While it may be that, when the applicant started building on the land, he was not aware of the occupation order, he had not himself sought consent of the other owners, nor applied for an occupation right. When he was asked at one of the hearings why he had not done so his response was that his family did not believe in occupation rights. This disturbing attitude, together with his stated intention to defy the Court, means that the matter cannot be left on the basis of simply revoking the respondent's occupation right. While the respondent did not have the consent he thought he had, there is no suggestion that he acted other than in good faith. It is appropriate that I should set out McHugh J's comments about what should happen now:

"On an area basis only, which does not allow for differing values of the three sections due to location or the nature of the terrain, the respondent is entitled to 970 sq.m. - almost a quarter acre and sufficient for a house site. The section on the beach section and which was ordered to him but now has a partially completed house on it erected by the present applicant may be suitable for division into 2 sites of 930 sq.m. each. As an alternative, a site on the middle section may be preferred. This Court believes that there is compelling need for an urgent meeting of the total family with overseas family to be represented by power of attorney. At this meeting the applicant as Rangitira should show concern for all, including the respondent, and adopt a constructive conciliatory approach which will be agreeable to all. The Court has no need to remind this family that if Daniela Crummer is blocked from an occupation right somewhere on 14K, he has probably, sufficient shares to seek partition. The meeting should also decide the future of the container/house. The meeting should be jointly convened by the applicant and the respondent and independently chaired."

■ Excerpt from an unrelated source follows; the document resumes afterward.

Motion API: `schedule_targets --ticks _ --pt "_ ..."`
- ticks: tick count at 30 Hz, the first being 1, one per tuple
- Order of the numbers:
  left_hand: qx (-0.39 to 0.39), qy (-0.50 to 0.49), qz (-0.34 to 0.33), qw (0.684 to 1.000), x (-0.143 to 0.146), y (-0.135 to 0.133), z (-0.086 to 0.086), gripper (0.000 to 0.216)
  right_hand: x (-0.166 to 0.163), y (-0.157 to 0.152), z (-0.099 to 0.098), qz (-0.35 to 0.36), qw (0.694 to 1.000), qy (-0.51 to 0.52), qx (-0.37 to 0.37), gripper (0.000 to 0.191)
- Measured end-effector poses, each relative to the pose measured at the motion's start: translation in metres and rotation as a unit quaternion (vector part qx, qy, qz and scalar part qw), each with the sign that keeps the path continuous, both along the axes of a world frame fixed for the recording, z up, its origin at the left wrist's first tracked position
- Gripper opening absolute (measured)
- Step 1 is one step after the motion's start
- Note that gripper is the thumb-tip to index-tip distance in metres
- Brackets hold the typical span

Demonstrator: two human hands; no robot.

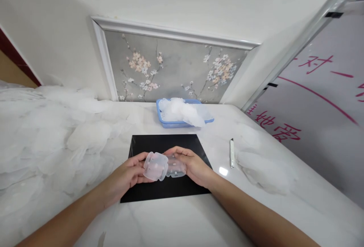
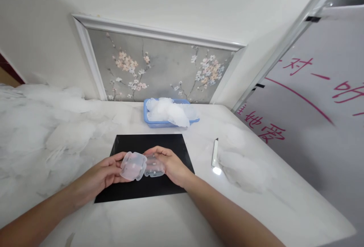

I am in full agreement with these comments.

There is in existence the interim injunction granted on 31 October 1996, and also the further injunction of 1 February 1997. I am not prepared to rescind those injunctions during the period of three months from the date of delivery of this Judgment unless a meeting such as that suggested by McHugh J has been held. The question of rescission can be considered again after such a meeting, or at the expiration of three months.

In view of the circumstances as already set out there will be no order as to costs.